**WORK REQUEST:**
Only certain lines below are wanted: those starting at the line containing "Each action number" and ending at the line containing "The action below", both included, each retyped exactly.

Segment Start: LISTED ENTRIES

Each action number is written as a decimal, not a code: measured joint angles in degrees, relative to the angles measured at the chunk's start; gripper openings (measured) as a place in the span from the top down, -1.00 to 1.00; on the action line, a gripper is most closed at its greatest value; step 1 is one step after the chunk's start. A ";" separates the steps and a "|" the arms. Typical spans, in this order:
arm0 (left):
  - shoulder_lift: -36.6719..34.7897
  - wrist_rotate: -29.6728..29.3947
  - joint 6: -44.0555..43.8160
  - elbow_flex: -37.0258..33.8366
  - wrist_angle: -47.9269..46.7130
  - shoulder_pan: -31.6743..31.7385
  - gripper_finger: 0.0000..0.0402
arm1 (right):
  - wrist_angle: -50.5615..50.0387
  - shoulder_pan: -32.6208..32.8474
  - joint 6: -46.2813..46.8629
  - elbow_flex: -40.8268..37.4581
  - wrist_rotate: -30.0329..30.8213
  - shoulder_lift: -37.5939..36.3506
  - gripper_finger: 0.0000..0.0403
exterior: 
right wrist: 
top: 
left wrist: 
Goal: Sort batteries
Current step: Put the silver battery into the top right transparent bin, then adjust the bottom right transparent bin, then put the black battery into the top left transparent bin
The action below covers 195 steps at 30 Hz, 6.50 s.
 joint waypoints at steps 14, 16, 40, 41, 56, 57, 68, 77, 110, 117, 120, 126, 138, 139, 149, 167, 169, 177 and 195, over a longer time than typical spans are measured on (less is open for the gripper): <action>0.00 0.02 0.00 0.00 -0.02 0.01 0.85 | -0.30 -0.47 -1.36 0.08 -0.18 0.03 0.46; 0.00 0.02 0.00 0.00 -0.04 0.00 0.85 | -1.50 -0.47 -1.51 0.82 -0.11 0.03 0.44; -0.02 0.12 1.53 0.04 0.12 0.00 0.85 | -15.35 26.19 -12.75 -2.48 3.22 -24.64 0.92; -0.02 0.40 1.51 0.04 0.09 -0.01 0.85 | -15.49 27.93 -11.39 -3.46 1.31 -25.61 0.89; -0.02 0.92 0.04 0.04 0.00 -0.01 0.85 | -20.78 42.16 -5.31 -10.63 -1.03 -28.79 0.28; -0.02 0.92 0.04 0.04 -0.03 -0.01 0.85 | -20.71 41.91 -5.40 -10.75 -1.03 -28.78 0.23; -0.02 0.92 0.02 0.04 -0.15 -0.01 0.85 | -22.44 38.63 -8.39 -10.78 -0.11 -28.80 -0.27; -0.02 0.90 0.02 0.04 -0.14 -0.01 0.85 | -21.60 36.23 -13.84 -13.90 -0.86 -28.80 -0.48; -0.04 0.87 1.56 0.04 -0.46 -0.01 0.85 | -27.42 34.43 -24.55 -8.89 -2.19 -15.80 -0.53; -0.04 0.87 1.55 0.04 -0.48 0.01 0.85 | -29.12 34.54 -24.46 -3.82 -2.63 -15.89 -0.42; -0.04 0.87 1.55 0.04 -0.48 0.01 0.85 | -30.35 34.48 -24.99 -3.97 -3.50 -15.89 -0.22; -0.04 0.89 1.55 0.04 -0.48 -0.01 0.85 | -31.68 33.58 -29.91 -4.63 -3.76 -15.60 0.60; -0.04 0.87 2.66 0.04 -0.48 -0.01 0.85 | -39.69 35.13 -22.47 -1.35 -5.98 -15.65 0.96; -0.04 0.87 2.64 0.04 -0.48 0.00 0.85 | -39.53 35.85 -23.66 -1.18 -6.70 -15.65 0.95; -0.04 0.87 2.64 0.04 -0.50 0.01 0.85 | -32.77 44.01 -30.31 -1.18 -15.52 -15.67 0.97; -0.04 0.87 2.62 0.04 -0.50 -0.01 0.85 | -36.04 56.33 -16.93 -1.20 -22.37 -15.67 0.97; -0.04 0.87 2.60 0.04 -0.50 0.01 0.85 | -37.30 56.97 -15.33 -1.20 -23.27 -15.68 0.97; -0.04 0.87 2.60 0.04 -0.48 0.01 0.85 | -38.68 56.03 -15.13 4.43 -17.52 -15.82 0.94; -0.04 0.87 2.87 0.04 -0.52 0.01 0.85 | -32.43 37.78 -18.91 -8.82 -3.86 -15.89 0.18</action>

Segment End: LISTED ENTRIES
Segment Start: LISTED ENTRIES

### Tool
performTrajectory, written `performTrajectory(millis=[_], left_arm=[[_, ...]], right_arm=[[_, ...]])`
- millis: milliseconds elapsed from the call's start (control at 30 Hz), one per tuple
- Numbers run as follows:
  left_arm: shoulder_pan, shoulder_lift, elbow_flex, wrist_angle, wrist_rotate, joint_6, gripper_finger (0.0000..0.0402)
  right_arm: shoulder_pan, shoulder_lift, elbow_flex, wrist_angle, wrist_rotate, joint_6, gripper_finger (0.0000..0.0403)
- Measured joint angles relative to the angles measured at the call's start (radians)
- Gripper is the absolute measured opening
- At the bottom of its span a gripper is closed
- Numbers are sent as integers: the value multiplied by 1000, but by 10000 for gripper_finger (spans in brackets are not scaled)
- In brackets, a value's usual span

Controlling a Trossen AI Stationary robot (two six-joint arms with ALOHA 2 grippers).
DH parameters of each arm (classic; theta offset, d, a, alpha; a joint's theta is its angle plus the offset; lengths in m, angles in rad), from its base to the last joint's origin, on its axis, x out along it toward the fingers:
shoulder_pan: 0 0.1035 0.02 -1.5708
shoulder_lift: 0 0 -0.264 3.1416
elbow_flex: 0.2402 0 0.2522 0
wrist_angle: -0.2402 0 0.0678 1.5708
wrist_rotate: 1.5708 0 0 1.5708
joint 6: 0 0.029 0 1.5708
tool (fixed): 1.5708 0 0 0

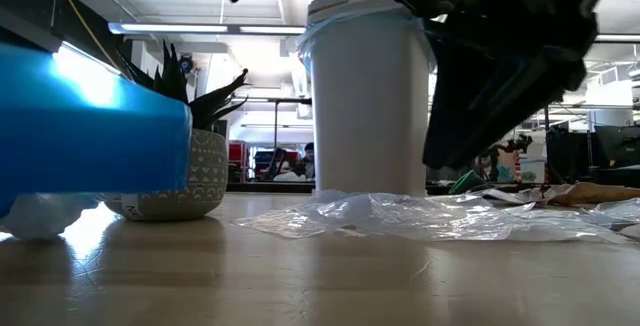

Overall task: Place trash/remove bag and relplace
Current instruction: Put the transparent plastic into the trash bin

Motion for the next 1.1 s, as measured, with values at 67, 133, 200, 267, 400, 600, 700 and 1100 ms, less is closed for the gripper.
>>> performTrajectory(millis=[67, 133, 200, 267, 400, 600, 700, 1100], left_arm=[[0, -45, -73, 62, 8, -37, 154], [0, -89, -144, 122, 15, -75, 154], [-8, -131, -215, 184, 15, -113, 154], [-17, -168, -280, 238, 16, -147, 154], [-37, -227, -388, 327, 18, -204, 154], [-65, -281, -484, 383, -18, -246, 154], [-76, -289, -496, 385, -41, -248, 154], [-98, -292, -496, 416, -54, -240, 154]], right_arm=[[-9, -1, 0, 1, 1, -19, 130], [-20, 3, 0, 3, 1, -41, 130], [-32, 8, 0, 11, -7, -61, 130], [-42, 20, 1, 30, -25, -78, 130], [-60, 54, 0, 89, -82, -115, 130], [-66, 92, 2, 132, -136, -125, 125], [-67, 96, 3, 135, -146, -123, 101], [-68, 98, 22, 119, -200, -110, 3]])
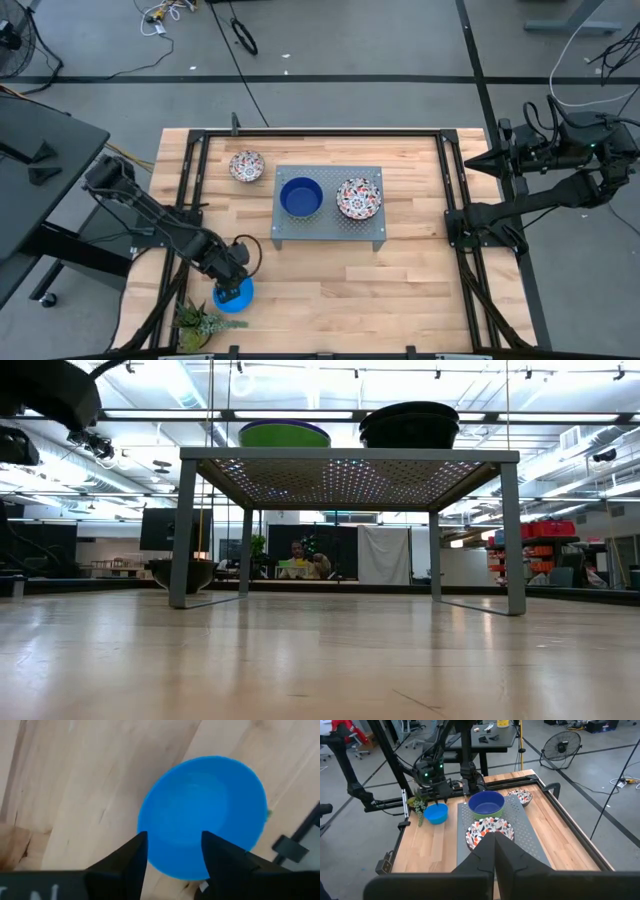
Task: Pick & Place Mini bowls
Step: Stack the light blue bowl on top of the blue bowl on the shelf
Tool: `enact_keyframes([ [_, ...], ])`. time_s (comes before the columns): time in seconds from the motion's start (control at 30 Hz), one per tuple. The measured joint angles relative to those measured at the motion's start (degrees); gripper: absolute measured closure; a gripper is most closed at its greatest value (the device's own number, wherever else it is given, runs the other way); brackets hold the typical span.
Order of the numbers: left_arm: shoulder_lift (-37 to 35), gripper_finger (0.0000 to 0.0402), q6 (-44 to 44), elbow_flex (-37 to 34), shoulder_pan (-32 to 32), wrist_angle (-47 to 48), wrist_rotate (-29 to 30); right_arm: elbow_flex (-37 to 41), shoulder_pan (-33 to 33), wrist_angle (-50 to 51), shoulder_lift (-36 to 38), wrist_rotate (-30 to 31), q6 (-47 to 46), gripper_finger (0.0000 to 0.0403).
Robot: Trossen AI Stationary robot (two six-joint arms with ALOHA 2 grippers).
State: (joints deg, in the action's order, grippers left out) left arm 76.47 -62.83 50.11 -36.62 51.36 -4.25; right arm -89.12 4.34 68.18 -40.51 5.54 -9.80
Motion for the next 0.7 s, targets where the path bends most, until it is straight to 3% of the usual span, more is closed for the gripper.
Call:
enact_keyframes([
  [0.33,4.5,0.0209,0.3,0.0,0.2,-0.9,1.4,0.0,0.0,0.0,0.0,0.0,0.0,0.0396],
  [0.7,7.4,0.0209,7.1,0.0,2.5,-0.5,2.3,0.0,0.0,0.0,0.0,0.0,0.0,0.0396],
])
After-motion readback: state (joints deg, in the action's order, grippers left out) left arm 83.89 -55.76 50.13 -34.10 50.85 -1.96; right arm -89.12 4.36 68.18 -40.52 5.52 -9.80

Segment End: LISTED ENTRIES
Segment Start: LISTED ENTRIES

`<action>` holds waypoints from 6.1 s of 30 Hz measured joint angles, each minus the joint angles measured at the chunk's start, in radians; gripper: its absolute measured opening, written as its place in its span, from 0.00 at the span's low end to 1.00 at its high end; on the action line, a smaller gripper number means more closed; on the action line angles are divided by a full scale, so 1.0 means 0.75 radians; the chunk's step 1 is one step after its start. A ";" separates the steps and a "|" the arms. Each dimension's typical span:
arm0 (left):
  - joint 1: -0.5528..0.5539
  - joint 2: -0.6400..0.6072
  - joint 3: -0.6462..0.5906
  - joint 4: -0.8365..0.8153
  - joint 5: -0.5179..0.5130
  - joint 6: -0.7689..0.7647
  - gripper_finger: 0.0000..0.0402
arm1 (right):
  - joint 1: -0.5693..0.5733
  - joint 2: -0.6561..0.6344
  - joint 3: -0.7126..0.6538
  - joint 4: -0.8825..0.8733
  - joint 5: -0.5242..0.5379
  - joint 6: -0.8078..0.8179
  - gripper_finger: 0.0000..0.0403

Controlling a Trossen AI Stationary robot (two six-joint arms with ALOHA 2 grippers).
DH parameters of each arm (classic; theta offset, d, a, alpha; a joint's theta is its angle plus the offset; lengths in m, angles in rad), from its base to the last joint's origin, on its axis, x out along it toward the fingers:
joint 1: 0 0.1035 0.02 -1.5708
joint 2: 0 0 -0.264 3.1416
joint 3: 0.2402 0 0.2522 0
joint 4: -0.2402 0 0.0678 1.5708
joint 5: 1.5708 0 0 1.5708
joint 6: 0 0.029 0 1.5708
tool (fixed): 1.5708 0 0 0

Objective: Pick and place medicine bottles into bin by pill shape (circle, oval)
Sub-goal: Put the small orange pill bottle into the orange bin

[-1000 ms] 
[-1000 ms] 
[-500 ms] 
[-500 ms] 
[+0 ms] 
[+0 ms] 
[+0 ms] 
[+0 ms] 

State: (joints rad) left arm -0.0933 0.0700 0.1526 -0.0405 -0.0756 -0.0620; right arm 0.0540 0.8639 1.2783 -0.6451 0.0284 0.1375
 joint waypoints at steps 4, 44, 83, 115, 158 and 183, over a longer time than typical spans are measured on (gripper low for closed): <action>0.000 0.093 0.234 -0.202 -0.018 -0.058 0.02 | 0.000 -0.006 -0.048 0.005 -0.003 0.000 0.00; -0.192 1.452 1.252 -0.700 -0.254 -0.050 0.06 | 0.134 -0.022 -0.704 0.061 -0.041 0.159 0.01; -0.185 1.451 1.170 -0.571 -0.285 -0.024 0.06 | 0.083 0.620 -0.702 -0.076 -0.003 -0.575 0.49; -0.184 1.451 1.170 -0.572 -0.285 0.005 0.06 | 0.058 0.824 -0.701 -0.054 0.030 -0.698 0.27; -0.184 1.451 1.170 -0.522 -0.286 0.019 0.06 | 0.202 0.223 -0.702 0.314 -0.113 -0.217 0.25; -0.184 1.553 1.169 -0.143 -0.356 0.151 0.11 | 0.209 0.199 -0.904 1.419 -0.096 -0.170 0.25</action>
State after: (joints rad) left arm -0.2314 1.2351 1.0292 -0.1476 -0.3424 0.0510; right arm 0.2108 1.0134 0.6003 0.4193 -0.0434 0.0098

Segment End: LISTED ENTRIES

**YOUR RESPONSE:**
Each action number is written as a decimal, not a code: measured joint angles in degrees, relative to the angles measured at the chunk's start; gripper openings (measured) as a place in the span from the top down, -1.00 to 1.00; on the action line, a gripper is most closed at its greatest value; step 1 is one step after the chunk's start. A ";" separates the steps and a "|" the arms. Typical spans, in this order:
arm0 (left):
  - shoulder_lift: -36.6719..34.7897
  - wrist_rotate: -29.6728..29.3947
  - joint 6: -44.0555..43.8160
  - elbow_flex: -37.0258..33.8366
  - wrist_angle: -47.9269..46.7130
  - shoulder_pan: -31.6743..31.7385
  - gripper_finger: 0.0000..0.0402
arm1 (right):
  - wrist_angle: -50.5615..50.0387
  - shoulder_pan: -32.6208..32.8474
  - joint 6: -46.2813..46.8629
  - elbow_flex: -40.8268..37.4581
  - wrist_rotate: -30.0329..30.8213
  - shoulder_lift: -37.5939..36.3506
  - gripper_finger: 0.0000..0.0403
exterior: 
right wrist: 
top: 
left wrist: 
Goal: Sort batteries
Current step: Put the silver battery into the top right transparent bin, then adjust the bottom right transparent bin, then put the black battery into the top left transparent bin
The action below covers 195 steps at 30 Hz, 6.50 s.

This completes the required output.